From the records below, transcribe only the lines running from the one with "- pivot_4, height" through the one with "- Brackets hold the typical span". Keep both of those end lines.

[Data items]
++++++++++++++++++++
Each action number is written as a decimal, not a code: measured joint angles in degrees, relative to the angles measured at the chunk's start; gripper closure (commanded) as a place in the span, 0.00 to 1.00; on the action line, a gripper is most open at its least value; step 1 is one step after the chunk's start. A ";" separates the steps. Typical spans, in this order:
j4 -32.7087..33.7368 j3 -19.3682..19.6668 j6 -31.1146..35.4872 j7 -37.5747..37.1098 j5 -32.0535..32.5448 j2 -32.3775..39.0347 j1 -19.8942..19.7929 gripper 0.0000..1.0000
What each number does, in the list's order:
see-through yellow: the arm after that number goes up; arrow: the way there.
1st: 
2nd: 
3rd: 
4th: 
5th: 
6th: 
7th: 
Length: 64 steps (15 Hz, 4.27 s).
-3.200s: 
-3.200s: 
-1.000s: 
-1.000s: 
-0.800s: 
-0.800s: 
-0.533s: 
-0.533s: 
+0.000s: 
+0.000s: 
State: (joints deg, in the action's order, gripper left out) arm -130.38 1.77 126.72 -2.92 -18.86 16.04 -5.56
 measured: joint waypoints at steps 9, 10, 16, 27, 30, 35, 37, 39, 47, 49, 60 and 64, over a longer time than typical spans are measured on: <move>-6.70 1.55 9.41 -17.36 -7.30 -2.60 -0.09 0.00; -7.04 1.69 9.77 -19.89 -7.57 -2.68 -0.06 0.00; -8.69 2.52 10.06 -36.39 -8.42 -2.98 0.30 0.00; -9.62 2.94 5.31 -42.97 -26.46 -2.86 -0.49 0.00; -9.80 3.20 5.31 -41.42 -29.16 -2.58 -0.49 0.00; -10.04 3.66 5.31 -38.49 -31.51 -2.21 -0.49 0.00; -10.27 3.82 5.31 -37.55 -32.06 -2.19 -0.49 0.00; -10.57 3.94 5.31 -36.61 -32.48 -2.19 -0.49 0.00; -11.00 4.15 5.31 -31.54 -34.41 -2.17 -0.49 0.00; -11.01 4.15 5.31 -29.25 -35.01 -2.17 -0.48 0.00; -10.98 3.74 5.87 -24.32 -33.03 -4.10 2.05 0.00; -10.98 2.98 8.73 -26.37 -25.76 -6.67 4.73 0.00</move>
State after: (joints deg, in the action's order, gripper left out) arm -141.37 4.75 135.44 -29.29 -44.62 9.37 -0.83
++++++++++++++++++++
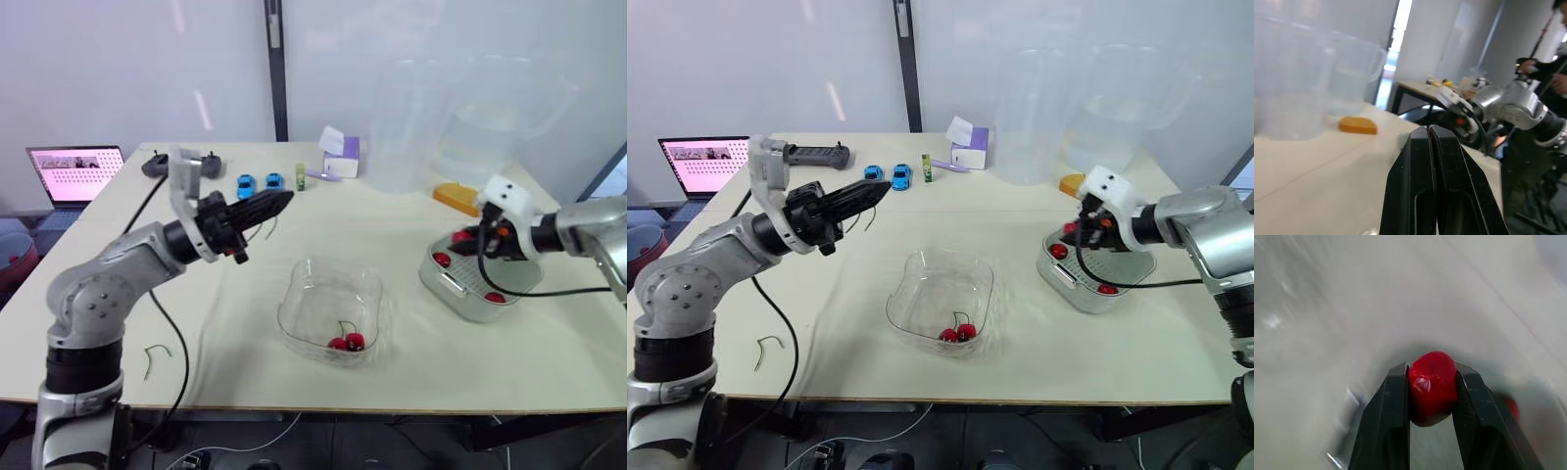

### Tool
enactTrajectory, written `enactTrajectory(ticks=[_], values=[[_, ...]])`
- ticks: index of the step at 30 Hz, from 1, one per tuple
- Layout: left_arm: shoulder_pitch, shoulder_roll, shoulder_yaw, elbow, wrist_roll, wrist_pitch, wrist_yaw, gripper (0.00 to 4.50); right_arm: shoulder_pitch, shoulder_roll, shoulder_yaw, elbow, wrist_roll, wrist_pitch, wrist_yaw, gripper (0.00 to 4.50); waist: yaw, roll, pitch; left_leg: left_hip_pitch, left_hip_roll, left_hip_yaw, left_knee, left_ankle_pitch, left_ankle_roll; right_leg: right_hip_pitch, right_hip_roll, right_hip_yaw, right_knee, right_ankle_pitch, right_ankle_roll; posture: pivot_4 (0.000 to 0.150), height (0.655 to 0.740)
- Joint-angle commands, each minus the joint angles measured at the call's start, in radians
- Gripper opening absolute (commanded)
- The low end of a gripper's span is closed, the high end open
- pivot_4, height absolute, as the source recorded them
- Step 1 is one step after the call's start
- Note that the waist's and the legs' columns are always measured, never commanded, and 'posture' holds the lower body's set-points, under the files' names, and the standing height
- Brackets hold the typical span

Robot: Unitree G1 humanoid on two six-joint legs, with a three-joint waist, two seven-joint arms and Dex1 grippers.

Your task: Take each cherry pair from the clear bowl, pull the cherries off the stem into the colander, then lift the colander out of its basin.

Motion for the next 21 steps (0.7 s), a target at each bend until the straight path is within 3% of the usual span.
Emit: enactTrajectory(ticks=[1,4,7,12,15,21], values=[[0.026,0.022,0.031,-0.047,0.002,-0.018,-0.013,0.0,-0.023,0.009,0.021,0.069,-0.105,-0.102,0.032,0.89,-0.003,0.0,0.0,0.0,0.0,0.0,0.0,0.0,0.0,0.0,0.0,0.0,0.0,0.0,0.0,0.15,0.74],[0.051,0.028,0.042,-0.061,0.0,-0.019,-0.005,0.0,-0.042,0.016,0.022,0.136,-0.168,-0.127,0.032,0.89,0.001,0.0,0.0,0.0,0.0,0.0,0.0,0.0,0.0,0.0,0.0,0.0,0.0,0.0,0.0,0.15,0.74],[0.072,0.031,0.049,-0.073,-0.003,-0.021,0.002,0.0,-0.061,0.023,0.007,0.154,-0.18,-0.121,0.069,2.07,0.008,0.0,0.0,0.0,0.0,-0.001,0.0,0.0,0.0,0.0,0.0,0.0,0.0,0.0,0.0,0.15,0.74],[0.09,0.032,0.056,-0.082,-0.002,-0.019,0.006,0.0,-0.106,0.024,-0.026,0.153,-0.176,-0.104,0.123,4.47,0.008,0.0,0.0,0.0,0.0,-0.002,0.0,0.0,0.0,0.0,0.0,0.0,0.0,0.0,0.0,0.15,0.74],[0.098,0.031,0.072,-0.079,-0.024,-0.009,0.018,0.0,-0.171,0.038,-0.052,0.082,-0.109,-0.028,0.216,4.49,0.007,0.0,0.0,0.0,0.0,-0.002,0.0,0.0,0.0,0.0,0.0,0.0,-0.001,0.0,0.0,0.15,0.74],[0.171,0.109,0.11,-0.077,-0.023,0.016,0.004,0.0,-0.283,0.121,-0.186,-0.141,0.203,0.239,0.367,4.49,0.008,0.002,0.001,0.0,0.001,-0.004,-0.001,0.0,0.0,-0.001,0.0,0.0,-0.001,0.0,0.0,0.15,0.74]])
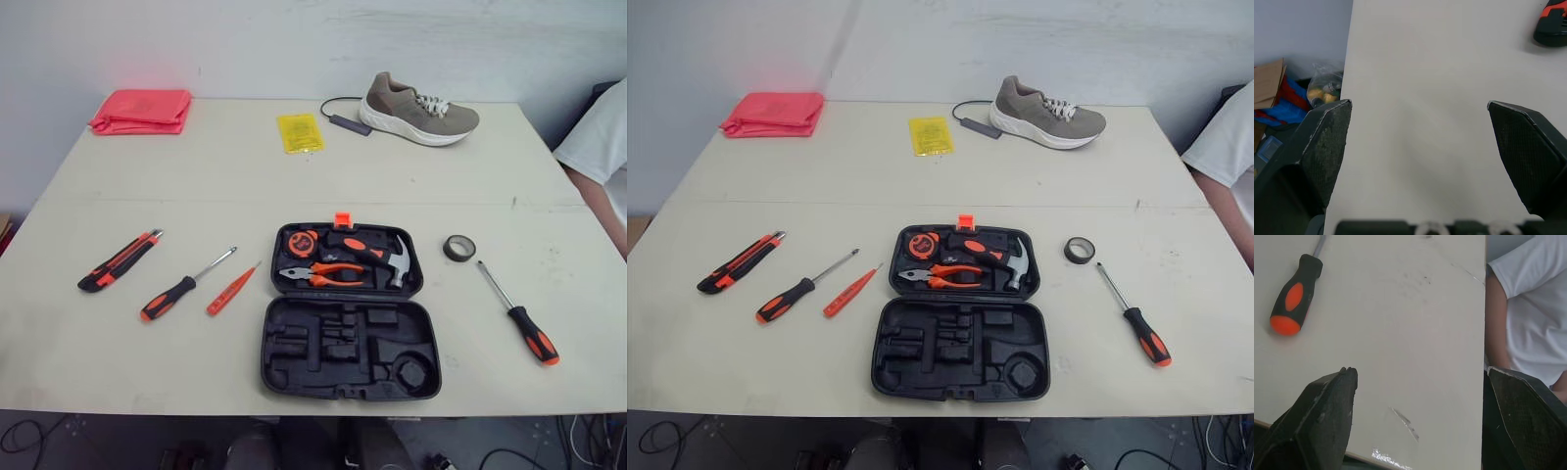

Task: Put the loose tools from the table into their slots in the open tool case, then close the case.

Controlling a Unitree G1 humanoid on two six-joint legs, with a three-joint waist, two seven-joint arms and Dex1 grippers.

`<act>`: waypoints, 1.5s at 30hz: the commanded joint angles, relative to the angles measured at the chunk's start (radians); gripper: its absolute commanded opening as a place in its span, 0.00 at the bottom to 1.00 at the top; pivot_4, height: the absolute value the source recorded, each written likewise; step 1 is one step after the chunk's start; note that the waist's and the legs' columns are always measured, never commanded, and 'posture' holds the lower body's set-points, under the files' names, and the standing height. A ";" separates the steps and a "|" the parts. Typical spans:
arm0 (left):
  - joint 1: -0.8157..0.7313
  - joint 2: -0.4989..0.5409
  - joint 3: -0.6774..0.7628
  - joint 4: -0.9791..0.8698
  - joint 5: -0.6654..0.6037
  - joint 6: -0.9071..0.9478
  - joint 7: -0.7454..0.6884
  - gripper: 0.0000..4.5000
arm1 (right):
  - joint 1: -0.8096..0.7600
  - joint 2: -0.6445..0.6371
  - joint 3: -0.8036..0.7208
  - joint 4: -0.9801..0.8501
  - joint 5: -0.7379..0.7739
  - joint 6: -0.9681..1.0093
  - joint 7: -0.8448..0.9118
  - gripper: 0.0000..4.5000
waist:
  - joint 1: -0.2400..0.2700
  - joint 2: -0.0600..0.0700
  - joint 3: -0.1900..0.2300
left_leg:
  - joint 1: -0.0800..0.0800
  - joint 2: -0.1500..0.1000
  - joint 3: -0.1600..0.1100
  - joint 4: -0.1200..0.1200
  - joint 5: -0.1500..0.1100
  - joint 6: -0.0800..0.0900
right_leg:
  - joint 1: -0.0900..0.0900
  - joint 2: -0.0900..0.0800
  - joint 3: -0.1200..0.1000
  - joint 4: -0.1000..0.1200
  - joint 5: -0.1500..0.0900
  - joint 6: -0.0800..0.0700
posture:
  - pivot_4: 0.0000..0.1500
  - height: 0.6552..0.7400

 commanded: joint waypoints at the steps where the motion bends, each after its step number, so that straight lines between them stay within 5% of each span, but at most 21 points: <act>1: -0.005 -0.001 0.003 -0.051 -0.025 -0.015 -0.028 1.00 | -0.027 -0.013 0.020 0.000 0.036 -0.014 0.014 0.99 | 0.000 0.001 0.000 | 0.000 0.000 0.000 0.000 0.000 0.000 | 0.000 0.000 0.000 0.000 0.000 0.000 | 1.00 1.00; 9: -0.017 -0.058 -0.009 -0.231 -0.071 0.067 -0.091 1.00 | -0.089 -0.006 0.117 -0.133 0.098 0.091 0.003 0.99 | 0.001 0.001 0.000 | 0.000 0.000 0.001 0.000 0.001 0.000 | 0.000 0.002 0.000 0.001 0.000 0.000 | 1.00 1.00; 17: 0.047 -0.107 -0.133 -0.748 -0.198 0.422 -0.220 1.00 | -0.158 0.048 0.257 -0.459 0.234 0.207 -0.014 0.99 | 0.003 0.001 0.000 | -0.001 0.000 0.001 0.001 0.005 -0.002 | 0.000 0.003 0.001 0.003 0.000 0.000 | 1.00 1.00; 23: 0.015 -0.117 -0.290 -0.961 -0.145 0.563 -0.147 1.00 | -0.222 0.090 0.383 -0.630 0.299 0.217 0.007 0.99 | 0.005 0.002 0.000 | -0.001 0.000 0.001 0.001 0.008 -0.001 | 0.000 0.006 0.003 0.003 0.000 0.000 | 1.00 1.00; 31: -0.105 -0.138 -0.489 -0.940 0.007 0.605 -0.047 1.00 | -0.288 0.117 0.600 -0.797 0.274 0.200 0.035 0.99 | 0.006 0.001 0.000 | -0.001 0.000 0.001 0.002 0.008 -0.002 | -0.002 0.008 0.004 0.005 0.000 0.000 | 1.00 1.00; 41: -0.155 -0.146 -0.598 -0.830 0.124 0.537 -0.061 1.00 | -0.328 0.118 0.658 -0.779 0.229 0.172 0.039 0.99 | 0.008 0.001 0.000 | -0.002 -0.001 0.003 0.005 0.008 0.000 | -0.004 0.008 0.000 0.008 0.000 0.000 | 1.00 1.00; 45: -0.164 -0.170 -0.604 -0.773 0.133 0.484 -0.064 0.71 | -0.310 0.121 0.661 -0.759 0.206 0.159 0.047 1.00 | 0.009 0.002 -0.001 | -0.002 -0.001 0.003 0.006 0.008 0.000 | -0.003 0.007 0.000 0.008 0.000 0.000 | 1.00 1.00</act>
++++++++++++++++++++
RESULT BELOW
- pivot_4, height absolute, as the source recorded them
- Step 1 is one step after the call's start
- Note that the waist's and the legs' columns are always measured, never commanded, and 'posture' holds the lower body's set-points, under the files' names, and the standing height
- Brackets hold the typical span

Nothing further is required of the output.